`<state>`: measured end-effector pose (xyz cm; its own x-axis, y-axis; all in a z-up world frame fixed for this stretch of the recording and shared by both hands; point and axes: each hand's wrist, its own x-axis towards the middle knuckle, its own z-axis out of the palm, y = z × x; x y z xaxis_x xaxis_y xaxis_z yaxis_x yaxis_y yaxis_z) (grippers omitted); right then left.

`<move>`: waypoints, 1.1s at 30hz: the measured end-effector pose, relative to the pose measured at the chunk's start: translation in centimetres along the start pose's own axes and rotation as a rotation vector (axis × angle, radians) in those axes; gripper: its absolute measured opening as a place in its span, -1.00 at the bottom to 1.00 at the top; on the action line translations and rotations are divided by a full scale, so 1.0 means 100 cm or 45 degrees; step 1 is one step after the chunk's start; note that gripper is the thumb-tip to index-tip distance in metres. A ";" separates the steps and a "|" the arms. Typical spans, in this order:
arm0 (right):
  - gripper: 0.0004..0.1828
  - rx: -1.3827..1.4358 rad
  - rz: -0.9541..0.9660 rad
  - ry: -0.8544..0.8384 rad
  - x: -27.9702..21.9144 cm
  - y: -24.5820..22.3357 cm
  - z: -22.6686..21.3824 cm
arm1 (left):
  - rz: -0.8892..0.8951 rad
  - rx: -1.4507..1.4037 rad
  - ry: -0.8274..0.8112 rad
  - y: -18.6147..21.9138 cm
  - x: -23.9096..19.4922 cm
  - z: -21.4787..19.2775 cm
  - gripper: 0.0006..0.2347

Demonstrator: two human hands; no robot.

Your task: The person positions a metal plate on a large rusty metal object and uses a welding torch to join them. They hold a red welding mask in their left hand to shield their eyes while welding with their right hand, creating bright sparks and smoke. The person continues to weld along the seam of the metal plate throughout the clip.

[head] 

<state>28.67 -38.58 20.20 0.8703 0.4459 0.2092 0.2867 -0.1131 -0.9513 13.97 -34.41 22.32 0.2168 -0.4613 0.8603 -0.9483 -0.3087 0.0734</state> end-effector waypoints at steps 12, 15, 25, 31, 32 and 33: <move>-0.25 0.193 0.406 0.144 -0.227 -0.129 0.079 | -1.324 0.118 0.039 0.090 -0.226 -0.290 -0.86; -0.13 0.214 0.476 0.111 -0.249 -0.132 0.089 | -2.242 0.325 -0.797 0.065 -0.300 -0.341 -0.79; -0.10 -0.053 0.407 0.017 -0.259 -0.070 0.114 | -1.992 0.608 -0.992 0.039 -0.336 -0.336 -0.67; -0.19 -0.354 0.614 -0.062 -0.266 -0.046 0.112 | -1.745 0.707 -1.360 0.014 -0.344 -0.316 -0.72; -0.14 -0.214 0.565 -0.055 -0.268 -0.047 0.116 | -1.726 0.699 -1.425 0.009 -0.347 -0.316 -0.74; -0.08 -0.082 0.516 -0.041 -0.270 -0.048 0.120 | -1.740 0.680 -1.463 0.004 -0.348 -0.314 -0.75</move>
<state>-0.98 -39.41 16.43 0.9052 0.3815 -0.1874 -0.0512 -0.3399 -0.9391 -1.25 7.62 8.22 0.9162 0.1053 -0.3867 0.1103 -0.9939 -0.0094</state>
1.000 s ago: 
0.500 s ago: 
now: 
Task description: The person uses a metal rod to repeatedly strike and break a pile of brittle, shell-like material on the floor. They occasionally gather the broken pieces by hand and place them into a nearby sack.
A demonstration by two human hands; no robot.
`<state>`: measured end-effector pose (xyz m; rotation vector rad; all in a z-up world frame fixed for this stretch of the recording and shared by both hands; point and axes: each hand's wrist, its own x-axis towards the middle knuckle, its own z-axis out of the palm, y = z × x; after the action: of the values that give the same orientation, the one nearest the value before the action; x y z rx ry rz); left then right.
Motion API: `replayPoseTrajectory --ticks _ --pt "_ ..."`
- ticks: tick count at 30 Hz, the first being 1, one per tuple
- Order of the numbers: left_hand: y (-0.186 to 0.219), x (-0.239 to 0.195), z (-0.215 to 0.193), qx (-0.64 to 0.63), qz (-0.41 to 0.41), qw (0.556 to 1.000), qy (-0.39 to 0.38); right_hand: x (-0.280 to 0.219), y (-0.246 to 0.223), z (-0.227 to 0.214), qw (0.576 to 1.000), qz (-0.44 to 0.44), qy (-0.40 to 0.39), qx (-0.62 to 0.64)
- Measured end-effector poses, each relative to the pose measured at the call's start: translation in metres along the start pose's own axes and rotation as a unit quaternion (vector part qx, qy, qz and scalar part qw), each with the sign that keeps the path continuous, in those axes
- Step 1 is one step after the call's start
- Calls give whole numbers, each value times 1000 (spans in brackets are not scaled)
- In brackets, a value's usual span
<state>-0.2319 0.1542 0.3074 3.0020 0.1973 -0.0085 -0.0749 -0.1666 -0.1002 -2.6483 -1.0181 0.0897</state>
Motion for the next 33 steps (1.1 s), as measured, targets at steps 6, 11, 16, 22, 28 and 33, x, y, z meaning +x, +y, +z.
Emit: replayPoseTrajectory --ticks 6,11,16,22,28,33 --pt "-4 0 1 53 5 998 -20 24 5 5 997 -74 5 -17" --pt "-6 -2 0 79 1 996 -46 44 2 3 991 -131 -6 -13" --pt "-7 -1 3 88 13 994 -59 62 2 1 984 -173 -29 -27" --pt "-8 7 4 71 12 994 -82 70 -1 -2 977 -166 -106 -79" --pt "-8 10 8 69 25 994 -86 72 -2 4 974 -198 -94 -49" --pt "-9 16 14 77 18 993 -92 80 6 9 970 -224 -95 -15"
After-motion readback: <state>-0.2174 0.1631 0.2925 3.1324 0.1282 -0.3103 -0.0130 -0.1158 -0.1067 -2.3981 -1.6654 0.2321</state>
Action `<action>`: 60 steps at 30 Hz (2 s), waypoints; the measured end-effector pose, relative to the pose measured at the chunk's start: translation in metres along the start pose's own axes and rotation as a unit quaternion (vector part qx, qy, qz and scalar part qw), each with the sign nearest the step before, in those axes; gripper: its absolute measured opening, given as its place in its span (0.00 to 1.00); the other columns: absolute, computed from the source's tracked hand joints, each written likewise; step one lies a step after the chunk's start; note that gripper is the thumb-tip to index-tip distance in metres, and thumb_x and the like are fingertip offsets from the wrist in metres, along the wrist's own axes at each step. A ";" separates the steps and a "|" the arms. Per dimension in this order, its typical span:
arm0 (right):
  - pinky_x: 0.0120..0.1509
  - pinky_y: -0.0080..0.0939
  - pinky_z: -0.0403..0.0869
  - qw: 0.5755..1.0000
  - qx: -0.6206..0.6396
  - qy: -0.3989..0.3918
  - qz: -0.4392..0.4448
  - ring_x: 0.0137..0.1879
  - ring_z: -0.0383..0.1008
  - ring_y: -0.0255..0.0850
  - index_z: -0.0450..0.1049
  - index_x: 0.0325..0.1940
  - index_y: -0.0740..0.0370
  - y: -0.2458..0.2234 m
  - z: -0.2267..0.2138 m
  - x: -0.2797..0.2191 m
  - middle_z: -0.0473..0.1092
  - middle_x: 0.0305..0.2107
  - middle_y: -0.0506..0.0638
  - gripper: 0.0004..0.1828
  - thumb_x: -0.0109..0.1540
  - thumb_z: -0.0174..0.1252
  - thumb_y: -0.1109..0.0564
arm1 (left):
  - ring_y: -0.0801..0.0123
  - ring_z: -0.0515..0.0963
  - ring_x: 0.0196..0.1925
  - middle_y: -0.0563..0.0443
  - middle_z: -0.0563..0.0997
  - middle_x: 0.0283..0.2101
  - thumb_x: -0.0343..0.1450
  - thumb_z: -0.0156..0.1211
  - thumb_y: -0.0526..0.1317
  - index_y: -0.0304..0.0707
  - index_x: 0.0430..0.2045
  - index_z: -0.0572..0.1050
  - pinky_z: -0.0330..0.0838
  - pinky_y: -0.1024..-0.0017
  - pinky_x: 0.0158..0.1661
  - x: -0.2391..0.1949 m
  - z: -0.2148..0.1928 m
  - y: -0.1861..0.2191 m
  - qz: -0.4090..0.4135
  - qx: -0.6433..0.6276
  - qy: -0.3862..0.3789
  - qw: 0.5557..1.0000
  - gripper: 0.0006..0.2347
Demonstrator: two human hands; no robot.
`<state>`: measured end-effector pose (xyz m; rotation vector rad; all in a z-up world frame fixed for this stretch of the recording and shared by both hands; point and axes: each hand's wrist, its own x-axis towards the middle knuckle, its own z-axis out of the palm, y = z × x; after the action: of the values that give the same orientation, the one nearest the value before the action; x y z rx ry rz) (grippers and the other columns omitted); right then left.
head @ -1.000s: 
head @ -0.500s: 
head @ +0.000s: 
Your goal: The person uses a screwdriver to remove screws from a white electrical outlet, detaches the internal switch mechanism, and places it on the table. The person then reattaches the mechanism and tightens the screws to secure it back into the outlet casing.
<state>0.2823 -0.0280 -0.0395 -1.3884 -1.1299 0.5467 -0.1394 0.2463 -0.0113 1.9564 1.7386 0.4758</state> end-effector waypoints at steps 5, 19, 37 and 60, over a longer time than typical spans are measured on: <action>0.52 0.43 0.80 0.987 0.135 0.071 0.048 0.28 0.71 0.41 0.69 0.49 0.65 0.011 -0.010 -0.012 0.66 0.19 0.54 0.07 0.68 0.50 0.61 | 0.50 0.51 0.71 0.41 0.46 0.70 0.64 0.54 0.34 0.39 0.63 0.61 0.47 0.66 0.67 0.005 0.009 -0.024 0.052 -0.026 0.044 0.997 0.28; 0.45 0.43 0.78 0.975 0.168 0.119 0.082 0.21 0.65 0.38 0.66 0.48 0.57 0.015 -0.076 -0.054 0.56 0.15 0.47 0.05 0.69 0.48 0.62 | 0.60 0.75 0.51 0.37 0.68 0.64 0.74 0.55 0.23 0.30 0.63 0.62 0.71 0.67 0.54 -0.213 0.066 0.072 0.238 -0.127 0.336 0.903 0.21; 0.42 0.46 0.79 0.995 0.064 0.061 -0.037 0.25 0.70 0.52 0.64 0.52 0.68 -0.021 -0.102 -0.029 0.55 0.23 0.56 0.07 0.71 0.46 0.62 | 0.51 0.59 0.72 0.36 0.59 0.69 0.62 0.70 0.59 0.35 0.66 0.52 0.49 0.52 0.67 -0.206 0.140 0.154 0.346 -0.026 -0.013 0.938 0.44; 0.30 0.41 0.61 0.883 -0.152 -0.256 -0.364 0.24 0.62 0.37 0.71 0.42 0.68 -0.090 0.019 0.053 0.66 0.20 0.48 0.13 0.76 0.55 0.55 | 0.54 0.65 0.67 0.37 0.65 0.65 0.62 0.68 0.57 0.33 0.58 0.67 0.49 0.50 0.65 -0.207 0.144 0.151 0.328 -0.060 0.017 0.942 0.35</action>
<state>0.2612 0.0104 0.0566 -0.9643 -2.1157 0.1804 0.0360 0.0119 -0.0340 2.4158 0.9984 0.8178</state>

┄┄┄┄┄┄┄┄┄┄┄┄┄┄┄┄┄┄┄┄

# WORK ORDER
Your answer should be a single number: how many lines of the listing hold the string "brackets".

# WORKED SOLUTION
2